Горячей от лихорадки рукой мать ощупала компресс на лбу.
— Может быть, тебе и удастся вырваться из нищеты. В твоих голубых глазах есть ум, и ты не знаешь страха. Ты умеешь находить дорогу даже в темноте. Но все равно твоя сестра была погублена негодяем, потому что мы бедны.
— Это неправда, — решительно сказал он.
— Это правда. Какая бы я была мать, если бы не знала, что случается с моими детьми. Неужели ты думал, что я не замечу того, что произошло с твоей сестрой? Но все же Господь наказал его.
— Я тоже так думаю, — подтвердил угрюмо Чезаре. — А ты постарайся поправиться. И обещаю тебе, что отныне наша жизнь совершенно изменится. Ты скоро станешь синьорой. У Джузеппины все будет хорошо. Твои дети ни в чем не будут нуждаться, все будут уважать их. Поверь мне, мама!
— Я верю тебе, Чезаре. Ты человек, который умеет держать слово. Но я уже добралась до конечной станции. Я буду следить за вами издалека. А сейчас мой Анджело зовет меня. — Эта слабая и хрупкая женщина, его безропотная и терпеливая мать, учила его умирать, учила, как важно без стенаний и страха встретить это событие, которое происходит в нашей жизни один только раз. — Твой отец ждет меня.
Он не плакал, не ругался, не проклинал, он не произнес ни слова, чтобы хоть на миг удержать ее. Он лишь поцеловал ее с бесконечной любовью и сжал ее холодеющую руку.

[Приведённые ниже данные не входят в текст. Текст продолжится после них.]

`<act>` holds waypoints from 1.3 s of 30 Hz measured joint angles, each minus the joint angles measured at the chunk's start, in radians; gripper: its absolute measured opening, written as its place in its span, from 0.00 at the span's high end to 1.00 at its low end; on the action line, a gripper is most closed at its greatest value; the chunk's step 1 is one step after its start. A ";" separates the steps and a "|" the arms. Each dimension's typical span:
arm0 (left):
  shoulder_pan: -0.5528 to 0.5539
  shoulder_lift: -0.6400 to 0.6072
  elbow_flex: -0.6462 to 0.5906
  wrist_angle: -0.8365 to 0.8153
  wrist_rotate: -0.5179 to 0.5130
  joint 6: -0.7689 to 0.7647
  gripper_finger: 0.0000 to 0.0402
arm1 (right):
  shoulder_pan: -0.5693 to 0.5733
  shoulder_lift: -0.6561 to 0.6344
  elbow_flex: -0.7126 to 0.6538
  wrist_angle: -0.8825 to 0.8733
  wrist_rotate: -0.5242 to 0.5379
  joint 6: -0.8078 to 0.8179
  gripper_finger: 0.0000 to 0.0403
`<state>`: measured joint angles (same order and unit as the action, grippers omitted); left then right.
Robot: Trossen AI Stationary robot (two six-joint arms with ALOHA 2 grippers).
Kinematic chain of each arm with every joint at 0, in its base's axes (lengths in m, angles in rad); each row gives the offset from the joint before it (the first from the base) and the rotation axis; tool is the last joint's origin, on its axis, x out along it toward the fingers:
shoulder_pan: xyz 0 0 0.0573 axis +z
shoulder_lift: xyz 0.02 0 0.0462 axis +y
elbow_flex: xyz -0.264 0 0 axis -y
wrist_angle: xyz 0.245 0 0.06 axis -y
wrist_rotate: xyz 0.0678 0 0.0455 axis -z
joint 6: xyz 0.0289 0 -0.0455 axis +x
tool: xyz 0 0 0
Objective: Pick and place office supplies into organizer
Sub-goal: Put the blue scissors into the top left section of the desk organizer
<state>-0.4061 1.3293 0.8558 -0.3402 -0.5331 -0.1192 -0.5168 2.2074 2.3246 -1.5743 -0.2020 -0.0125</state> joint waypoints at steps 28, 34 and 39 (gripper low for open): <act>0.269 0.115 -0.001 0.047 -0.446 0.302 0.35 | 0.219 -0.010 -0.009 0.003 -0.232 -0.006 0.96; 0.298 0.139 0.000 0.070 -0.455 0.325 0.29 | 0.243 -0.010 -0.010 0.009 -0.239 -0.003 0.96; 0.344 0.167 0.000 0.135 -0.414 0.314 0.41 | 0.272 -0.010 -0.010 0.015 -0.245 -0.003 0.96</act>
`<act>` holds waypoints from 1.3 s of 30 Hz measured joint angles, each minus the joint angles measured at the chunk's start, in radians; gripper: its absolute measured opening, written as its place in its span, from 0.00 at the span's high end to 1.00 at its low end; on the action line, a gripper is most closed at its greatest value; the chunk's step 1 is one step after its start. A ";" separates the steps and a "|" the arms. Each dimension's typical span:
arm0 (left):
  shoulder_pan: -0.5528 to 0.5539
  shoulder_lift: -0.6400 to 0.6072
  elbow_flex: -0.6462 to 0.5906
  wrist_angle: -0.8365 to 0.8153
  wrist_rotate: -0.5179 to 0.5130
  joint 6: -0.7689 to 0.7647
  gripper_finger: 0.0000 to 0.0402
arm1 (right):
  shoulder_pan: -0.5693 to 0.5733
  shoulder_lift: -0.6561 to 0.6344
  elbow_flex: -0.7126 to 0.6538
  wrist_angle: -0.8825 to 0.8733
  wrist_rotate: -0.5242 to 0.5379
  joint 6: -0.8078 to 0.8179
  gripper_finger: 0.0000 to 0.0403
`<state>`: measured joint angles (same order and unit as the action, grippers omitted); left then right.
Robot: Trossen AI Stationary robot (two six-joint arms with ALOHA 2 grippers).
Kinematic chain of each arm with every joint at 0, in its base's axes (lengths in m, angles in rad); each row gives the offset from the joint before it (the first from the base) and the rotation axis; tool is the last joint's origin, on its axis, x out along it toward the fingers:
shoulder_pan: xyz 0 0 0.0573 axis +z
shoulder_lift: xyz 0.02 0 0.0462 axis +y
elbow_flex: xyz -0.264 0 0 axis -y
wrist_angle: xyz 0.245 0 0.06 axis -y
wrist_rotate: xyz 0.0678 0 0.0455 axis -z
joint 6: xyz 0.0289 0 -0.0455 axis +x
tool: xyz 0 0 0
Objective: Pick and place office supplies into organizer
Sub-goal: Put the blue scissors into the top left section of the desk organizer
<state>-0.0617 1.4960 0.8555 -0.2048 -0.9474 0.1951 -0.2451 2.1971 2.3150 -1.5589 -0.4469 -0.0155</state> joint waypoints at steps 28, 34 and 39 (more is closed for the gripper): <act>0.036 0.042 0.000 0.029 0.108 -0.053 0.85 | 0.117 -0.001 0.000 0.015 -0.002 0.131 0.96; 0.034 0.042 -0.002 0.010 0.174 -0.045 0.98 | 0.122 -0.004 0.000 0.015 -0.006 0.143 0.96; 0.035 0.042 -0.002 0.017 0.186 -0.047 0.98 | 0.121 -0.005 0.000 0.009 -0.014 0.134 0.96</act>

Эльвира улыбнулась, но то была ее последняя улыбка, улыбка оставляющей тело души. И Чезаре не сразу понял, что мать улыбается ему и смотрит на него, уже ничего не видя. Потому что она мертва.
Пришла сестра Теотимма, чтобы закрыть ей глаза и прикрыть лицо простыней. Прочитав молитву, она положила руку парню на плечо.

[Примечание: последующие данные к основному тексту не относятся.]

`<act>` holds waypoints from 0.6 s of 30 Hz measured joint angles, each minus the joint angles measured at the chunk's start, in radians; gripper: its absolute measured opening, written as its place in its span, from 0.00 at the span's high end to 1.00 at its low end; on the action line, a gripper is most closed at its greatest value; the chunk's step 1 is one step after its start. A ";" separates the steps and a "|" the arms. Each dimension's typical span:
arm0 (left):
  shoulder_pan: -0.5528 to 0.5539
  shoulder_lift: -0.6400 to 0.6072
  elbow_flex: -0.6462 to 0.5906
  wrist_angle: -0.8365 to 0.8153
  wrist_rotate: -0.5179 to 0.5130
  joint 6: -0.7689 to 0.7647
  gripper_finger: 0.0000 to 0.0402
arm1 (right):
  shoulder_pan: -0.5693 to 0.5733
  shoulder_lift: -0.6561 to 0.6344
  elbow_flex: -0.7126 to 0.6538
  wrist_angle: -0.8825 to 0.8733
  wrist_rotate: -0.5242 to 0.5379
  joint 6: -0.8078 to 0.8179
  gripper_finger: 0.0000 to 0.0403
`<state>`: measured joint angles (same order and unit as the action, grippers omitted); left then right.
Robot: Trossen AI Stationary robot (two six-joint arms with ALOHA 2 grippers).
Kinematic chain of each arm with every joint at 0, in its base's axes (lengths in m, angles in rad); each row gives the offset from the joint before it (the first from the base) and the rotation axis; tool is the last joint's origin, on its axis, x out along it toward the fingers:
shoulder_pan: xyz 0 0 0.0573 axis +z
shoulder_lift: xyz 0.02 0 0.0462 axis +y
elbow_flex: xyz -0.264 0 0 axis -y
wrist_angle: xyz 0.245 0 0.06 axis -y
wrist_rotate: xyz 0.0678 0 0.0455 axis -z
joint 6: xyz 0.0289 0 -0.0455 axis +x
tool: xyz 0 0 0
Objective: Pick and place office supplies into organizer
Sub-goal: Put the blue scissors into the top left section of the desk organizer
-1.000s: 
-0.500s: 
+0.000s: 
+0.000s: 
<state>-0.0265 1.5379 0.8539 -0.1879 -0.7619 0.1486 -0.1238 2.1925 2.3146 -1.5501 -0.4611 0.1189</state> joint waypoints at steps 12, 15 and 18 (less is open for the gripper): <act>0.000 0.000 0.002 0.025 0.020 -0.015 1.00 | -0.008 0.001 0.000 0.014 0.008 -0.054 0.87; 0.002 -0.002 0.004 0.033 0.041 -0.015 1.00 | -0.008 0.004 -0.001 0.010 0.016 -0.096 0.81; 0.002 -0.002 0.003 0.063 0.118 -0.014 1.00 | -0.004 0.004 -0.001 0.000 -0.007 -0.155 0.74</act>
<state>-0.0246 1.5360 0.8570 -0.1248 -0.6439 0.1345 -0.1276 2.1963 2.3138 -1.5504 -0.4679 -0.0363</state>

— Твоя мать в царстве Господнем и не нуждается больше в нас. Тебе же нужна чашка горячего кофе с молоком. Пойдем, я тебе его сварю.

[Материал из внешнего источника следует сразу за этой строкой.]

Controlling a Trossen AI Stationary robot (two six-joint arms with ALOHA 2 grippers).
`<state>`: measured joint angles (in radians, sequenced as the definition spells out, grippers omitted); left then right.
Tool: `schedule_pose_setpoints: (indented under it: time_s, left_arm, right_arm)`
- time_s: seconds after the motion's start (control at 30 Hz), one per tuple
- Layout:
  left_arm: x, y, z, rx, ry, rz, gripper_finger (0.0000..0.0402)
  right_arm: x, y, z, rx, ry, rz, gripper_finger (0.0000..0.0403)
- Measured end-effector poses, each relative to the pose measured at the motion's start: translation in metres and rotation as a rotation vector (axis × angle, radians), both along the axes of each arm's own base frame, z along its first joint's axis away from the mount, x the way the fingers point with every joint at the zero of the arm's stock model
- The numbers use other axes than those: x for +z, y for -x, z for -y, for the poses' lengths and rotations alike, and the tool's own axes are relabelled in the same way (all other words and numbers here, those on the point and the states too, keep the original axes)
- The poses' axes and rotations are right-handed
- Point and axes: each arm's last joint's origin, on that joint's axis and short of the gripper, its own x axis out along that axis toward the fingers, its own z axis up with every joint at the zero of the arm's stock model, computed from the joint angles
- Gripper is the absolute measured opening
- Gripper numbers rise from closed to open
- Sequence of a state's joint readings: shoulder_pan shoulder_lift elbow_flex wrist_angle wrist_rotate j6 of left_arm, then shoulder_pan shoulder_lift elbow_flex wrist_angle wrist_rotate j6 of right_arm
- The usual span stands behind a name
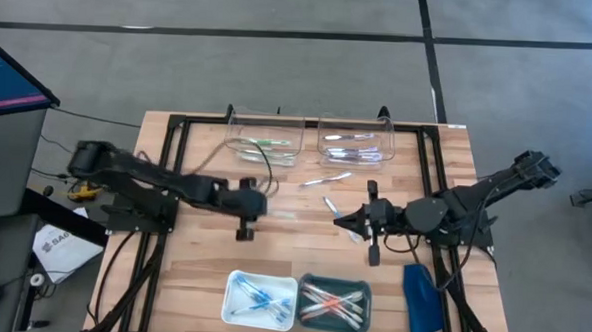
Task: Pick & Place Toothbrushes
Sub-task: Put the green toothbrush into the left transparent bin
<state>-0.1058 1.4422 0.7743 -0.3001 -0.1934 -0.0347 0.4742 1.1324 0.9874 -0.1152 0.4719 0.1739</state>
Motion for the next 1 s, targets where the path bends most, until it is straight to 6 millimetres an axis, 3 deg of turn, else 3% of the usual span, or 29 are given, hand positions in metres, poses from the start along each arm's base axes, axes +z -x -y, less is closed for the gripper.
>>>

Чезаре вышел из Ка Гранда в первых лучах зари. Он пересек большой двор и вышел из величественного портала больницы на виа Франческо Сфорца. Внезапно он схватился рукой за стену, и его вырвало тем горячим молоком, которое добрая монахиня заставила его выпить. Постояв с закрытыми глазами под свежим и легким утренним ветерком, он почувствовал себя лучше и мимо церкви Сан-Лоренцо быстрым шагом пошел домой.
16
Отпевали Эльвиру там же, в Ка Гранда. Простой некрашеный гроб, в котором покоилось ее тело, стоял в капелле больницы. Согласно ее воле, соседки одели ее в свадебное платье. Литургия совершалась бесплатно. Дон Филиппо, который был добрым и совестливым священником, производил отпевание согласно предписанному порядку, но не слишком затягивая, поскольку в ту ночь в больнице умерли еще трое христиан, и их тоже следовало проводить в последний путь. Священник произносил слова молитвы и размахивал кадилом. На похоронной церемонии присутствовали лишь дети, несколько прачек, работавших с Эльвирой, да Риччо, пришедший выразить свое сочувствие другу.